Through cooperation with the European Union, Latin American leaders could help to open up the space to experiment with new policies and, eventually, reform the international drug regime. Walsh stressed that regulatory experimentation within different countries and even at a sub-national level is necessary to find the best policy balance to address the full range of psycoactive drugs.
Reuter noted that, in the past, the norm was to see how “Latin America can help the US”. In this case, the reverse is true – Latin America is asking how the US can help them, which puts pressures on Washington to acquire new drug policies. According to Nadelmann, the upcoming Summit will be the first major gathering of leaders in which alternative drug policies will be discussed. And for the first time, these regional leaders have the public support backing them. For Nadlemann, the fact that the US acknowledged the validity of this debate at all is a crucial shift that may give governments in the region room to experiment with different drug regulation schemes.

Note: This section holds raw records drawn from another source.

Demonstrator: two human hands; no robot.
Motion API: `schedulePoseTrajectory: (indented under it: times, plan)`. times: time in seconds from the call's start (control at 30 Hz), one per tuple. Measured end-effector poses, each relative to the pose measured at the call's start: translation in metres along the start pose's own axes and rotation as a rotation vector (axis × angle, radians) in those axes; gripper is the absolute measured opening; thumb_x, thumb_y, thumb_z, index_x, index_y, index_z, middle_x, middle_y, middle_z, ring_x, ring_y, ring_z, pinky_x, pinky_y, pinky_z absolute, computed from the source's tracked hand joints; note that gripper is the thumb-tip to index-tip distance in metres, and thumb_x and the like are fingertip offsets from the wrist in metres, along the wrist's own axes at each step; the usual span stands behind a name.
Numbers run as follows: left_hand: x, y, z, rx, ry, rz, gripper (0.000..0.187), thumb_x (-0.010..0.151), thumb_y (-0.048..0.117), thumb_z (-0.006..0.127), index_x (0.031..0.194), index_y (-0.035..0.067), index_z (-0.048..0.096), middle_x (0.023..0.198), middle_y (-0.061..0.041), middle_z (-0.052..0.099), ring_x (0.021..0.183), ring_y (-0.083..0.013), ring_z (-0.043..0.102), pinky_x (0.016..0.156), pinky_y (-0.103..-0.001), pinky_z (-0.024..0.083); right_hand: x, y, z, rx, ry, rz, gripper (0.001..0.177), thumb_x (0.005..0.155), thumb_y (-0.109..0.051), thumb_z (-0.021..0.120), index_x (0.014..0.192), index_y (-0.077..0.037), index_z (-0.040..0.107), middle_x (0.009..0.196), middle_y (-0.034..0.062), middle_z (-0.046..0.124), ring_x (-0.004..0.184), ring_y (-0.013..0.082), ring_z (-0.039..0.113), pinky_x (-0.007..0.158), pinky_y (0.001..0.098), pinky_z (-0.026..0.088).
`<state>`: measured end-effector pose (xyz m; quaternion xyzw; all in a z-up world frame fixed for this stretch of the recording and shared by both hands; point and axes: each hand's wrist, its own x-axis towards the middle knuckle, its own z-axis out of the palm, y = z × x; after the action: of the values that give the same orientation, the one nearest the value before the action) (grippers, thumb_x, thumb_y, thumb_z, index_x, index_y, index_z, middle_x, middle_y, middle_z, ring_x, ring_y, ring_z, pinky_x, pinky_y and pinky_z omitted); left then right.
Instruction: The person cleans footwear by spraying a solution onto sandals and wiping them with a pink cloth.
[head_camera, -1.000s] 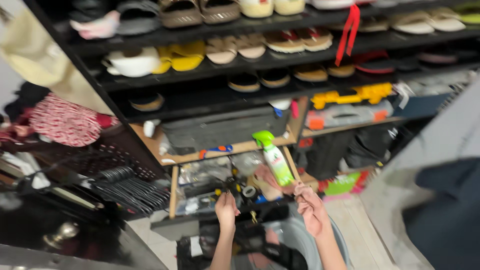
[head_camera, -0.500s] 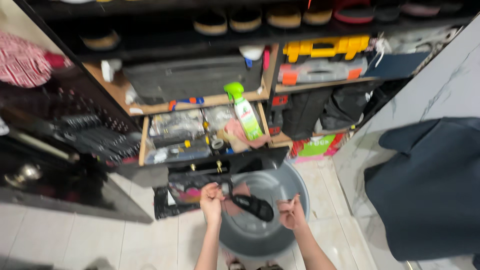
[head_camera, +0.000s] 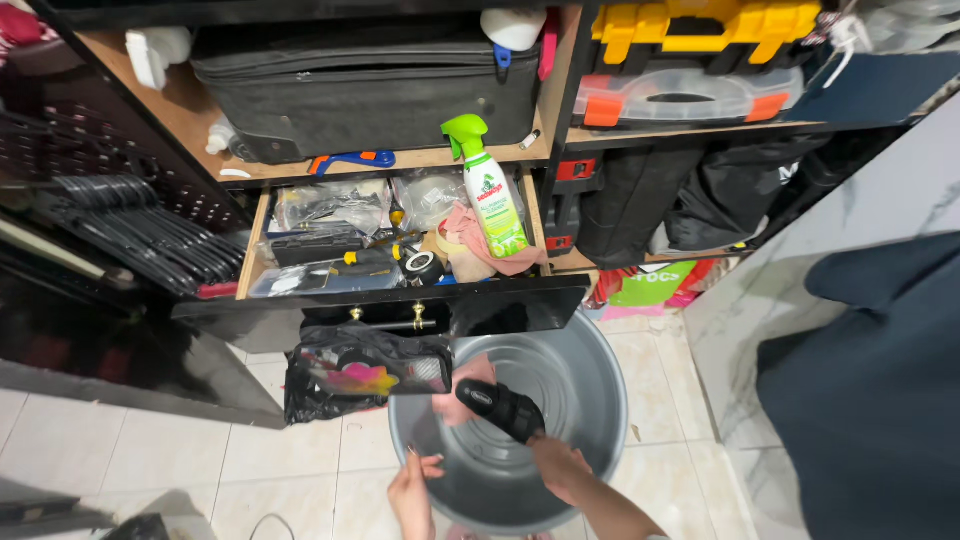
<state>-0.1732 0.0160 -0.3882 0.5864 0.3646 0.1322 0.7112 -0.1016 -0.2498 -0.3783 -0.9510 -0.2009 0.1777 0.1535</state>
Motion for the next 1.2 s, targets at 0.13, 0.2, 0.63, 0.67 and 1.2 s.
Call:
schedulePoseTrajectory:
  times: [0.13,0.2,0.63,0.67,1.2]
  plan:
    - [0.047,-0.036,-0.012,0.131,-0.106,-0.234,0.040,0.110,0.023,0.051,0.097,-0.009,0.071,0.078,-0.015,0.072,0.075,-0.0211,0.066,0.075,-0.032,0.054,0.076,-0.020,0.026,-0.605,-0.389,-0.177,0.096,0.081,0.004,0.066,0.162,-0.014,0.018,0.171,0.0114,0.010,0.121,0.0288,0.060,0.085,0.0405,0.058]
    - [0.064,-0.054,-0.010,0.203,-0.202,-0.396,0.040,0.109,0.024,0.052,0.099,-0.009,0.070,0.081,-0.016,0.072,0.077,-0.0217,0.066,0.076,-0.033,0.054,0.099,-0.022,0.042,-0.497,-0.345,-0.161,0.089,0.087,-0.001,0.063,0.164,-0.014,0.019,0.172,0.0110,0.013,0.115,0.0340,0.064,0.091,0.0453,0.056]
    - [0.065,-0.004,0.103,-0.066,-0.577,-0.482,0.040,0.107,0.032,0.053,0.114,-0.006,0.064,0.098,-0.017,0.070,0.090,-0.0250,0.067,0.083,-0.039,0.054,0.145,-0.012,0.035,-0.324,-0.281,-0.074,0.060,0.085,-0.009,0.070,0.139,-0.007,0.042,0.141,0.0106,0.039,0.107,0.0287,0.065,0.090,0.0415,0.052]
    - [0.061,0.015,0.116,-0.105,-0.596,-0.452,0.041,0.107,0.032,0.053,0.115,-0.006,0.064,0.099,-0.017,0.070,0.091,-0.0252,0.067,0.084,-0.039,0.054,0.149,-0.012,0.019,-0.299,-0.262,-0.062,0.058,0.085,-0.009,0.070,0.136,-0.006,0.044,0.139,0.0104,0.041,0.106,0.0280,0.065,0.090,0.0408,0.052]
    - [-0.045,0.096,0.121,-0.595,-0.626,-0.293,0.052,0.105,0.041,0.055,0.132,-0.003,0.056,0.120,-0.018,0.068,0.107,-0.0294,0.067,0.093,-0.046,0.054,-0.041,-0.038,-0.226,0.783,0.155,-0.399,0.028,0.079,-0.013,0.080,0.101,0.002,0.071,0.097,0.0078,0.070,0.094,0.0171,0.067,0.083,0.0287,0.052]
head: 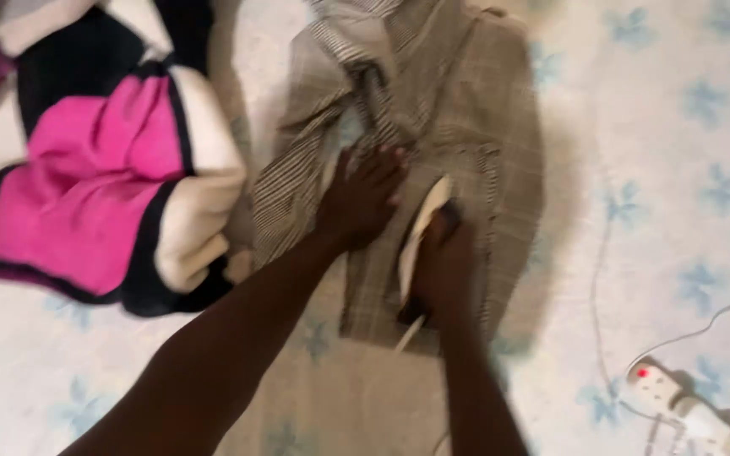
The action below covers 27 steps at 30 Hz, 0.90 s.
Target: Iron a pair of checkered trousers on a bed.
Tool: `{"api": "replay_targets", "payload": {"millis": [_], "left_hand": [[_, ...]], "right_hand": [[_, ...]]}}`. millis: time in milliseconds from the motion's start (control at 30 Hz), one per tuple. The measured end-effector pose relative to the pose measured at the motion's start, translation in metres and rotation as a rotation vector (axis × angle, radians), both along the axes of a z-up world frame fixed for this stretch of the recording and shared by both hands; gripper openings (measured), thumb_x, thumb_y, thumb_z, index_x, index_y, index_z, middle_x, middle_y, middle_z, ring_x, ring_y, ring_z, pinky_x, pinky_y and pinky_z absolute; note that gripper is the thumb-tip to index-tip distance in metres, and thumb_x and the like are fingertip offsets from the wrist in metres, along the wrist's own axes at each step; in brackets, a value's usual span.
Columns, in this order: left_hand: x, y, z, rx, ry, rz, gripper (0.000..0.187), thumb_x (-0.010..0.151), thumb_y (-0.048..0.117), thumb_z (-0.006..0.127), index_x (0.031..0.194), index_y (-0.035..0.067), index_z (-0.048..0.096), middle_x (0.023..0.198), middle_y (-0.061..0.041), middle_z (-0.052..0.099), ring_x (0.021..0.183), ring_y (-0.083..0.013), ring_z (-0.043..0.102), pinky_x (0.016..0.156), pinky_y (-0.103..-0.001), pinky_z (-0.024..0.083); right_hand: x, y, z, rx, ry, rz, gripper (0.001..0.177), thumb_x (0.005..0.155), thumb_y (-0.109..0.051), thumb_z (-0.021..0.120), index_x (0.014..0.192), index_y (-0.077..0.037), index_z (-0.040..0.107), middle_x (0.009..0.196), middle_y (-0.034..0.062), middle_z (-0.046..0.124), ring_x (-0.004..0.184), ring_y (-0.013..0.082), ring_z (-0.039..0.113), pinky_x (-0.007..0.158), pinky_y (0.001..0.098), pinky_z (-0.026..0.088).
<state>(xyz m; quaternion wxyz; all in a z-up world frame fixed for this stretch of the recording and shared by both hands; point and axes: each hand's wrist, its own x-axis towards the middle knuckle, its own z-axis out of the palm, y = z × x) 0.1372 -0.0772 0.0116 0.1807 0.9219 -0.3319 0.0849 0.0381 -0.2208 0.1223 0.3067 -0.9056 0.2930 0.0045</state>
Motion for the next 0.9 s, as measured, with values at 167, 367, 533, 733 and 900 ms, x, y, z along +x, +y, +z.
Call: {"api": "replay_targets", "payload": {"millis": [167, 367, 533, 733, 900], "left_hand": [[0.003, 0.009, -0.005, -0.005, 0.079, 0.018, 0.056, 0.106, 0.038, 0.04, 0.158, 0.015, 0.043, 0.167, -0.004, 0.033, 0.157, -0.0227, 0.022, 0.124, -0.062, 0.002], [-0.002, 0.006, 0.003, -0.031, -0.007, 0.035, 0.053, 0.112, 0.04, 0.041, 0.16, 0.016, 0.044, 0.171, -0.002, 0.035, 0.161, -0.0193, 0.024, 0.129, -0.058, 0.004], [0.006, 0.006, 0.013, 0.018, 0.033, 0.021, 0.068, 0.1, 0.053, 0.046, 0.155, 0.012, 0.043, 0.167, -0.006, 0.034, 0.156, -0.0226, 0.023, 0.123, -0.058, 0.002], [-0.001, 0.008, 0.004, -0.064, -0.019, 0.018, 0.066, 0.107, 0.051, 0.048, 0.161, 0.013, 0.042, 0.17, -0.005, 0.034, 0.16, -0.0216, 0.024, 0.128, -0.058, 0.002], [-0.011, -0.012, 0.027, 0.025, 0.005, 0.052, 0.065, 0.099, 0.045, 0.05, 0.155, 0.012, 0.044, 0.166, -0.006, 0.036, 0.156, -0.0226, 0.026, 0.123, -0.062, 0.006]], "right_hand": [[0.021, 0.0, 0.007, 0.074, 0.233, -0.033, 0.053, 0.102, -0.054, 0.048, 0.109, -0.002, 0.053, 0.081, 0.0268, 0.067, 0.071, 0.0453, 0.068, 0.063, 0.0572, 0.051], [0.038, 0.002, 0.02, 0.335, 0.009, -0.048, 0.045, 0.1, -0.045, 0.05, 0.108, -0.001, 0.046, 0.074, 0.0208, 0.066, 0.057, 0.0389, 0.068, 0.049, 0.0519, 0.053], [-0.057, -0.007, 0.002, 0.046, 0.108, -0.036, 0.047, 0.097, -0.046, 0.056, 0.113, -0.002, 0.051, 0.093, 0.0268, 0.071, 0.081, 0.0452, 0.07, 0.065, 0.0568, 0.054], [0.021, -0.054, 0.01, 0.019, 0.021, -0.063, 0.049, 0.104, -0.046, 0.054, 0.115, 0.002, 0.054, 0.096, 0.0274, 0.07, 0.087, 0.0463, 0.069, 0.072, 0.0575, 0.053], [0.011, -0.058, 0.008, 0.082, 0.041, -0.1, 0.049, 0.101, -0.046, 0.054, 0.116, 0.0, 0.054, 0.098, 0.027, 0.069, 0.087, 0.0476, 0.071, 0.073, 0.059, 0.056]]}}
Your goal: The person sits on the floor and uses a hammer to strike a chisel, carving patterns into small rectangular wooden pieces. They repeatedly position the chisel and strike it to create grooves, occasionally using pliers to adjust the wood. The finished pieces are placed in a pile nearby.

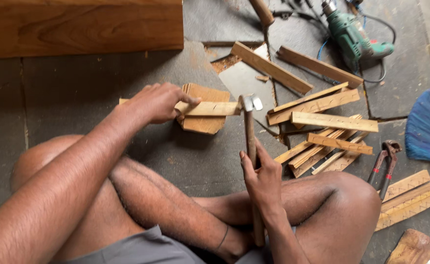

As for expectations, Walsh does not anticipate any massive changes in Cartagena, but the fact that the topic is in the agenda means that the “debate cannot longer be ignored”. Nadelmann expects “lively discussion” in the closed door meeting, but that the public stance of leaders will not change. Nonetheless, he is hopeful that regional leaders commit to searching for alternative drug policies.
The panelists offered their visions for what the Summit conversation might produce. Hope and Reuter argued that regional leaders should shift the focus and expectations for law enforcement. Governments should shift their immediate focus on mitigating drug market violence by targeting the most violent criminal organizations, Hope argued. Reuter proposed that governments use enforcement more strategically to move trafficking routes to the areas where they will do the least harm.
Walsh agreed that enforcement will continue to play a role in drug policy, but argued that it should shift from combat towards regulation. Nadelmann called for three major changes to be discussed in Cartagena: the decriminalization of possession of all illicit drugs, with Portugal as the example, the legalization of marijuana, especially the role of the American society and States as they take steps towards legalization, and the exploration of alternative policies towards hard drugs (such as cocaine) as they are not in the legalization agenda.